» WHAT THE TASK ASKS
Write out again the entries from the first line to the line that includes "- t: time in", keeping both of those lines.

» GIVEN INFORMATION
/---

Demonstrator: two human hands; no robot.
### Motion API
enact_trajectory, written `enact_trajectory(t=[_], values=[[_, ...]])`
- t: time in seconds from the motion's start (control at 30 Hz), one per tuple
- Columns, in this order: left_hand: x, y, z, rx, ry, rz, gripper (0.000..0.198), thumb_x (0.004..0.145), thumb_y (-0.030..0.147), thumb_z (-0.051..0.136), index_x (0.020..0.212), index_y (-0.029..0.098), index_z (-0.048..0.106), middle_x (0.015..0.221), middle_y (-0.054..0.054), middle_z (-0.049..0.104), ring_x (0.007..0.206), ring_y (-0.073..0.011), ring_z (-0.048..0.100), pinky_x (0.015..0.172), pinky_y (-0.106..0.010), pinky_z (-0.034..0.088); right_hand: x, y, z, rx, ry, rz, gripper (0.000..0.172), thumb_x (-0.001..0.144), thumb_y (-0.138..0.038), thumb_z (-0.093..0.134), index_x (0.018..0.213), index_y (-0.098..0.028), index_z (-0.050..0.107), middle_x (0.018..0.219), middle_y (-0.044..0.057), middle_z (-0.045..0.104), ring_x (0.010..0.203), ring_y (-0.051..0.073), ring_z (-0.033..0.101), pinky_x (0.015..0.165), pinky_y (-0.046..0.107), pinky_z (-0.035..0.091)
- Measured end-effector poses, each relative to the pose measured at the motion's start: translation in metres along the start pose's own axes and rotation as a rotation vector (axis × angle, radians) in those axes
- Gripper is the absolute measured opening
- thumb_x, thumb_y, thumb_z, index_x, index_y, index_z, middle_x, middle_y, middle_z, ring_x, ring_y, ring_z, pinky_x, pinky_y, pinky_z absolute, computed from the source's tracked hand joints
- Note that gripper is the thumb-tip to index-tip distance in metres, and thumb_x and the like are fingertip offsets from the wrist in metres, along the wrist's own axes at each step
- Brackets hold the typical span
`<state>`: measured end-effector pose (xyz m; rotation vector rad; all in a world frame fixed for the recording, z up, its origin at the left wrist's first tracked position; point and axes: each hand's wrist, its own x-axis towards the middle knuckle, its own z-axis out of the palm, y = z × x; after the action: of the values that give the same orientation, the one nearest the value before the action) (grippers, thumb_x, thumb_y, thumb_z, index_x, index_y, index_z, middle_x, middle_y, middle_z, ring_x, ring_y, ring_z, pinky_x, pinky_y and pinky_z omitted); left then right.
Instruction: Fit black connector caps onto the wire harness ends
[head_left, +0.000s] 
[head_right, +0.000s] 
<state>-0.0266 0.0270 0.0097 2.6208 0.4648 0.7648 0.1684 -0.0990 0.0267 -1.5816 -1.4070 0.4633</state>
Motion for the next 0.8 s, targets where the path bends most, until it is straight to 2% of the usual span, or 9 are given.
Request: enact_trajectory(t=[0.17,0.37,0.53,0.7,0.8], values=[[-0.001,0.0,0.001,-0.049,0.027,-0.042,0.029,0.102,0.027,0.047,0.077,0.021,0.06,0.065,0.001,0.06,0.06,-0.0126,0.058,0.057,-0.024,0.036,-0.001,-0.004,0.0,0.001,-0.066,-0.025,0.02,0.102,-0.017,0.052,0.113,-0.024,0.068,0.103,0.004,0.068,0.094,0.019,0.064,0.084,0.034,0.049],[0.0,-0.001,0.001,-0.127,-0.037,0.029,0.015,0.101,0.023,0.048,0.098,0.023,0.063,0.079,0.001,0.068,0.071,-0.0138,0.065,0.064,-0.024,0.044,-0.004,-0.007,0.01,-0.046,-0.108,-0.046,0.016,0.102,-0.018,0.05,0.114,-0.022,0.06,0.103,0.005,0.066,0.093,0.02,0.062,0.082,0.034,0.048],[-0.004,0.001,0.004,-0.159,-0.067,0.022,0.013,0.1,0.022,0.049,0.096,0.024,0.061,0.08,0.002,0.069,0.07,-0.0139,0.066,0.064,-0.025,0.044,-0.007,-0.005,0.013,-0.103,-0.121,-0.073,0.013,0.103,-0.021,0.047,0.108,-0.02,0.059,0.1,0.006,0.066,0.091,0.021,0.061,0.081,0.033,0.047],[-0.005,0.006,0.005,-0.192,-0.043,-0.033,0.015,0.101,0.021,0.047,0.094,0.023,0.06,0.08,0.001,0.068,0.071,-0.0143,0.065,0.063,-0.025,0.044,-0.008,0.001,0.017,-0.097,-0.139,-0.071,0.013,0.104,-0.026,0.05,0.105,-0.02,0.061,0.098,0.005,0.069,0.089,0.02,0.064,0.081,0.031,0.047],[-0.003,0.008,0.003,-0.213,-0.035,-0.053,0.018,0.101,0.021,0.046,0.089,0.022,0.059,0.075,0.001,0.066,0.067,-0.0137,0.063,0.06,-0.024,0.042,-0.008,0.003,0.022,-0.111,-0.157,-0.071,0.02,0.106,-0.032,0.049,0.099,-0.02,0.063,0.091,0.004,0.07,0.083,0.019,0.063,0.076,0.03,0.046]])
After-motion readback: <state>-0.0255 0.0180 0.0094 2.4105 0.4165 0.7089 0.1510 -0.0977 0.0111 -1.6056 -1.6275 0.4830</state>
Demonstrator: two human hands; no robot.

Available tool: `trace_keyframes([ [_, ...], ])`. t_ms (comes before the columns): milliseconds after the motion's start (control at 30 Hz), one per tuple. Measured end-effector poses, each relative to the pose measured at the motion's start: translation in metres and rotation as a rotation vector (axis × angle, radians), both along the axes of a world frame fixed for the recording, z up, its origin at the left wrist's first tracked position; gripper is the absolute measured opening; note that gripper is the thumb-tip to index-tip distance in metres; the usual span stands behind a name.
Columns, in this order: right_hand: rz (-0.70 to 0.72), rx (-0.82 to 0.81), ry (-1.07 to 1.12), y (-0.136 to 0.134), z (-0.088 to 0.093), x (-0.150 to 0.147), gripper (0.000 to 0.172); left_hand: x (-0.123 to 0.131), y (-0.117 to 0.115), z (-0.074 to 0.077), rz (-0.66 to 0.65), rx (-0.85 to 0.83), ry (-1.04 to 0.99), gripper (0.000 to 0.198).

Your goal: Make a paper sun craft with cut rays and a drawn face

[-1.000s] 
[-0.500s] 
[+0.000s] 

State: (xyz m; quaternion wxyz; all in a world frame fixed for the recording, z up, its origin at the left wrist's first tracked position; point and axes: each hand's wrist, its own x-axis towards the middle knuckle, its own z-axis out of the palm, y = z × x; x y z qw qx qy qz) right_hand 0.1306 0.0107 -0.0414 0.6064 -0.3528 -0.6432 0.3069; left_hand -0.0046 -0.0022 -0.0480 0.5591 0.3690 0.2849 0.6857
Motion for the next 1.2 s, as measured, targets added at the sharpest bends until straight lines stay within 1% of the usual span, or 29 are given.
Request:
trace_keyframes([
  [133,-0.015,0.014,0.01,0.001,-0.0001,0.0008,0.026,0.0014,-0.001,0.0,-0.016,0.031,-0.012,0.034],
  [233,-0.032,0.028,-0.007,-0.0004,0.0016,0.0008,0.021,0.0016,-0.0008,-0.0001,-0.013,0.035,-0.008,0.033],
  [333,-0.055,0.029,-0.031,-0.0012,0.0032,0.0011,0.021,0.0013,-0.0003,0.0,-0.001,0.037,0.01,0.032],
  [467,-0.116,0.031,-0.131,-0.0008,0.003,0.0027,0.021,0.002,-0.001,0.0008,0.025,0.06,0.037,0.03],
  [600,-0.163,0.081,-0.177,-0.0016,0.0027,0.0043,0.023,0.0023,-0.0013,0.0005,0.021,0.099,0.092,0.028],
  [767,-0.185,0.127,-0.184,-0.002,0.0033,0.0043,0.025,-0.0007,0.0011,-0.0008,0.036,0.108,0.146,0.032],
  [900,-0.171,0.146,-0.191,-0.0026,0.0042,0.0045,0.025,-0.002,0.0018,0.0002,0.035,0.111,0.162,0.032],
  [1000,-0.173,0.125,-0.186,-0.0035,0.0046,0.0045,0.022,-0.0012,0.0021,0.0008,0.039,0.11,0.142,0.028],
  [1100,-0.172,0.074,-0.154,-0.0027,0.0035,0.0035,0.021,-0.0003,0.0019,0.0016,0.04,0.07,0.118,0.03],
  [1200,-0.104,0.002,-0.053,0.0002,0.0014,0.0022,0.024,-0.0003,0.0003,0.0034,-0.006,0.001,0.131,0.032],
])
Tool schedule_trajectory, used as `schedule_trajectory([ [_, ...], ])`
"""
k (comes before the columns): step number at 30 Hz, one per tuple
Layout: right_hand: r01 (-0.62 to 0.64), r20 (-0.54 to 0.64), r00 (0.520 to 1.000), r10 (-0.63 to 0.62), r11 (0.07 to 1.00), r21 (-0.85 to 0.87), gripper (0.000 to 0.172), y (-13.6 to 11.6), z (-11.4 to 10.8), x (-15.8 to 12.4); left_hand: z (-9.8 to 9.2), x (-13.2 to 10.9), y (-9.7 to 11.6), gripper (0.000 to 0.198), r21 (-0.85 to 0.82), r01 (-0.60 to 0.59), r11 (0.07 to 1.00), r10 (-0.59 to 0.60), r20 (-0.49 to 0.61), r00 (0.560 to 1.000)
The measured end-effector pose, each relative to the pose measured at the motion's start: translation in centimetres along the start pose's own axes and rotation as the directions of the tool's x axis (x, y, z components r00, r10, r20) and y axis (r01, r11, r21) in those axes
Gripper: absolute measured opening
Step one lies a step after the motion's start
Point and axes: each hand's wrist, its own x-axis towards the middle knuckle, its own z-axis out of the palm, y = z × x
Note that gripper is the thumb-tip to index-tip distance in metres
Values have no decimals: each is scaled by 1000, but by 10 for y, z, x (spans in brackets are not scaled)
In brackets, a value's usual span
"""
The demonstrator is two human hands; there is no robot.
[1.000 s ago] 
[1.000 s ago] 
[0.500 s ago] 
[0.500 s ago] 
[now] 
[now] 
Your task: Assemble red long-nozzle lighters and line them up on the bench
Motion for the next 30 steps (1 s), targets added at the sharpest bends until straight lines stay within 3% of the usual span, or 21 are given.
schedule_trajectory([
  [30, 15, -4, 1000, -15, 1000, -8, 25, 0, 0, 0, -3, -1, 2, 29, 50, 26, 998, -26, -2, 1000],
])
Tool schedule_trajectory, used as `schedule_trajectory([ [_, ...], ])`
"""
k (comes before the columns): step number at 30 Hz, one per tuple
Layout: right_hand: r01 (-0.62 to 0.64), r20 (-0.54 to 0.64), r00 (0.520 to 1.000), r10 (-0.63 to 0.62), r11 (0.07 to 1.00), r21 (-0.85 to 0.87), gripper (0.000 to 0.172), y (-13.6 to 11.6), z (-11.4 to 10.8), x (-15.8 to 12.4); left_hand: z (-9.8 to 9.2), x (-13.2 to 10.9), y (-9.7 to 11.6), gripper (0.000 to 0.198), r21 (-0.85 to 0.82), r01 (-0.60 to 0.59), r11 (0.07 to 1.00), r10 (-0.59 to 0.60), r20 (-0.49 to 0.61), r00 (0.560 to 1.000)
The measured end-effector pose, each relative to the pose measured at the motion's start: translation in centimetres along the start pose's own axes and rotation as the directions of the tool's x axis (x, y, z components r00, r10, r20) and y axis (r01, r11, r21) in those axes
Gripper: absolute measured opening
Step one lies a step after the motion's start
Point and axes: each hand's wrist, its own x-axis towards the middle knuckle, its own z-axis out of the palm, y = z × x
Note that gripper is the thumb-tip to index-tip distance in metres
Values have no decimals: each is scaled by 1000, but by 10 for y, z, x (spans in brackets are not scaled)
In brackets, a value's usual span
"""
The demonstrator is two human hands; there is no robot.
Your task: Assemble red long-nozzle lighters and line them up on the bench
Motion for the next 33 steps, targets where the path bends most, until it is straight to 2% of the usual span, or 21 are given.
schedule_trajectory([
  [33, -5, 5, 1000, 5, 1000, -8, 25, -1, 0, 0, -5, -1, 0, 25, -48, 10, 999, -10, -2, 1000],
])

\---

» ANSWER AREA
Demonstrator: two human hands; no robot.
### Motion API
enact_trajectory, written `enact_trajectory(t=[_], values=[[_, ...]])`
- t: time in seconds from the motion's start (control at 30 Hz), one per tuple

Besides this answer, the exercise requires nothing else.